Joaquín / Rodríguez / Mateos

A vueltas con la carrera oficial

UN año más -y ya van…- la carrera oficial vuelve a la palestra de las intenciones, copando debates y mentideros. Sólo que ahora parece que hay algunos poniendo empeños ciertos en ello, alarmados por los susurros del tío Munícipe, que amenazan con quitarle a más de uno la silla y el sueño por mor de la seguridad pública. Porque es precisamente esa -la cuestión de la reducción de abonos- la causa de que se vuelva impenitente al debate, por mucho que haya quienes quieran disfrazarla con argumentos sobre la seguridad. ¿Cuánto dejarían de percibir las arcas del Consejo -y con ella las subvenciones a las hermandades- con 7.000 sillas menos? Y cuando se afirma de manera explícita que la carrera oficial se ha quedado pequeña, yo preguntaría, pequeña ¿para qué? Claro, que si de lo que se trata es de intentar meter varios miles más de palcos y de sillas para satisfacción de la caja registradora, se me ocurren varios lugares donde poner el palquillo, y asunto concluido.
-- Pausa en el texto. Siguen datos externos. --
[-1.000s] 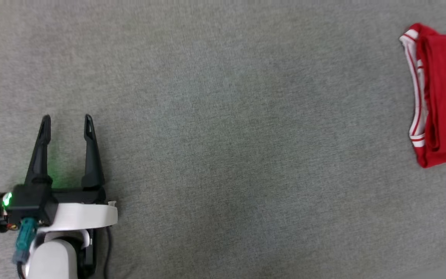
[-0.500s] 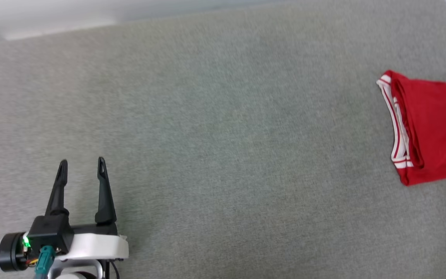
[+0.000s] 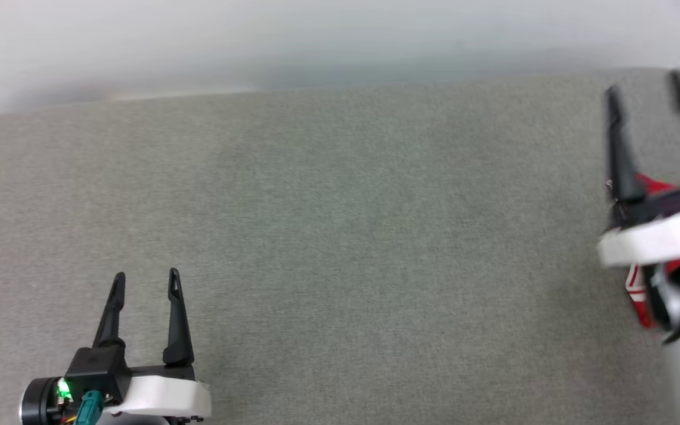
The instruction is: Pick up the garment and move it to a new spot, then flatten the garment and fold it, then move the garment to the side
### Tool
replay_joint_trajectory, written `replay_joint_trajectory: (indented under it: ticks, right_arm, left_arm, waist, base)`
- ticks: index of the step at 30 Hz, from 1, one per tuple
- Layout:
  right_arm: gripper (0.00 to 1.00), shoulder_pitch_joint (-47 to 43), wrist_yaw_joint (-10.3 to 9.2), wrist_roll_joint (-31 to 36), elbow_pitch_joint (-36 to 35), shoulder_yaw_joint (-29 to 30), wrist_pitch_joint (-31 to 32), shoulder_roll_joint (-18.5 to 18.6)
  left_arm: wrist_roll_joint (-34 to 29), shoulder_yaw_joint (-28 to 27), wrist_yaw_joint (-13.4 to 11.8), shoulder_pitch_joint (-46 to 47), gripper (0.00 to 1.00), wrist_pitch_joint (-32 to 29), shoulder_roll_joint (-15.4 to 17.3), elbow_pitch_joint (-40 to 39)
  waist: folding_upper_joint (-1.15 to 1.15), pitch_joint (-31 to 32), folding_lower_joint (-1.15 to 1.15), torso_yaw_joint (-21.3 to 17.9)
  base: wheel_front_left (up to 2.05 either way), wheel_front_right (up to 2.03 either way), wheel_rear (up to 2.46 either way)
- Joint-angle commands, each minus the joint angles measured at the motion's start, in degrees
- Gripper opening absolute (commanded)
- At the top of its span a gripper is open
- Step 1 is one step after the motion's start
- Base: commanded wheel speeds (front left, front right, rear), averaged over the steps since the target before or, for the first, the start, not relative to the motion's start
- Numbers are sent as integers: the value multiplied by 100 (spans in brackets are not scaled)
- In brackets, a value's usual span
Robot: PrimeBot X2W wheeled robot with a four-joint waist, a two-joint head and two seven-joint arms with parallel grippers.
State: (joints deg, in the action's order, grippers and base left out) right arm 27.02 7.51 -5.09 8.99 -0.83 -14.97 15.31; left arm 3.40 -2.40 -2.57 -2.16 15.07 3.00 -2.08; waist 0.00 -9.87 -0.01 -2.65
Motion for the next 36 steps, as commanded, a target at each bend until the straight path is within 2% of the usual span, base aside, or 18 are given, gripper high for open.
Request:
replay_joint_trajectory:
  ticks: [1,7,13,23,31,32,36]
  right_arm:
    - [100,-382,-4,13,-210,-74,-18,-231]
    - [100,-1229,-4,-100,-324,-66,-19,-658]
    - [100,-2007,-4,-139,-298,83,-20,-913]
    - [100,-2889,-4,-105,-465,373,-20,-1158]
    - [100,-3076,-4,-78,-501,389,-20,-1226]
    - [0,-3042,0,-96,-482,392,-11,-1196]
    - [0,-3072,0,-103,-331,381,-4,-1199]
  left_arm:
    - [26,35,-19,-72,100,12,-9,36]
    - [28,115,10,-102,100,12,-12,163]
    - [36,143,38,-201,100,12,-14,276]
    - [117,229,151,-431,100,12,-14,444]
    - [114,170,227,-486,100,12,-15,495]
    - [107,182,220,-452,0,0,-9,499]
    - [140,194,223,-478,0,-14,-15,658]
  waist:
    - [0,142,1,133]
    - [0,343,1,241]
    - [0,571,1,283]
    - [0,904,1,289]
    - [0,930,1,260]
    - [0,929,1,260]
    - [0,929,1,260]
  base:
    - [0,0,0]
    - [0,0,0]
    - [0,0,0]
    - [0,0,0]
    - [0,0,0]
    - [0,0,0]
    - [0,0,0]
A mí me enseñaron de pequeño que para ver de verdad la Semana Santa había que brujulear por las calles, buscando momentos. Pues esos, y no otra cosa, son los que la hacen realmente mágica, al permitir imbuirnos en sus secretos y poder aspirar durante unos instantes sus esencias. Pero parece que no, que lo que se busca cada vez más es un buen salón, con sus sillas y su catering de papel de aluminio para disfrutar del desfile-espectáculo. La Semana Santa reducida al consumo palomitero de pasivo espectador frente a la pantalla en 3-D, donde la implicación emocional o la vivencia del sentimiento quedan más para retórica de pregón. Siempre oí de los cabales que las cofradías procesionan, no desfilan, como anunciaban los programas del régimen… hasta que se las hace pasar, una detrás de otra, ante el patio de butacas, en el proceso creciente que vivimos de conversión de la fiesta -que es participación- en espectáculo, que sólo es contemplación.
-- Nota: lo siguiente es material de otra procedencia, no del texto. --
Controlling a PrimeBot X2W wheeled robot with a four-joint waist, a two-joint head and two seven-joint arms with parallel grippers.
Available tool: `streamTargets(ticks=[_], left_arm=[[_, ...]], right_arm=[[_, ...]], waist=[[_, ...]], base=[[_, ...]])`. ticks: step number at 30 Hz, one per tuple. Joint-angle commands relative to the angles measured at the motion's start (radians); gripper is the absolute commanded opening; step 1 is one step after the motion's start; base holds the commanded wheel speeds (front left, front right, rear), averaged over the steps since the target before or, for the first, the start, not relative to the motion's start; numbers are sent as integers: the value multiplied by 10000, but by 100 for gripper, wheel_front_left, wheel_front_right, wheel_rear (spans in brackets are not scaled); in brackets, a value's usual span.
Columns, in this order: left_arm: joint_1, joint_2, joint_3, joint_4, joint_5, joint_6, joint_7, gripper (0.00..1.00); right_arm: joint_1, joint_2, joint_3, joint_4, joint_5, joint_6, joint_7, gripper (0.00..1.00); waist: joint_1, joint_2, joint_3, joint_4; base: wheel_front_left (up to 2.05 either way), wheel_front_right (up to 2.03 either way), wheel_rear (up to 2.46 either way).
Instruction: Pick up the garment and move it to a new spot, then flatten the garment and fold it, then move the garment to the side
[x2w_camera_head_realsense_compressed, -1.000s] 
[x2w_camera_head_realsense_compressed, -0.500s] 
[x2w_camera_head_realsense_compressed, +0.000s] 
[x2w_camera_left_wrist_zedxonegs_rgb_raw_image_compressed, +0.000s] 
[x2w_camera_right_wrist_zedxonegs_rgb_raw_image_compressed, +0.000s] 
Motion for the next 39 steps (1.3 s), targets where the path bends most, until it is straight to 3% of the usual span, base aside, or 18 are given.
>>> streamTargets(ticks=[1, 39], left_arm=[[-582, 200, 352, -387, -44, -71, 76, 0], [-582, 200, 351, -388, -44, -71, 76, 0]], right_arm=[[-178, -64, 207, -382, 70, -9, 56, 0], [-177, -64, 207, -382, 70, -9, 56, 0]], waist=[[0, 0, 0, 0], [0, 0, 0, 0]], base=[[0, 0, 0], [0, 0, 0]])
La carrera oficial nació como un asunto de orden, para el control de las cofradías por parte de las autoridades, y de ahí la burguesía decimonónica aprovechó para hacer suyo un espacio de relación social. Pues, como escribía Antonio Burgos, a los palcos se va más para hacerse ver que para ver las cofradías, algo que, por lo que se ve, es un fenómeno en aumento y un ansia bien cotizada.

A mí, desde luego, no me gustaría una Plaza Nueva convertida -junto con la de San Francisco- en un gigantesco estrado, al modo de tantas calles y plazas por las que transcurren los gélidos desfiles de las cofradías de las ciudades de Castilla en una especie de museo en movimiento.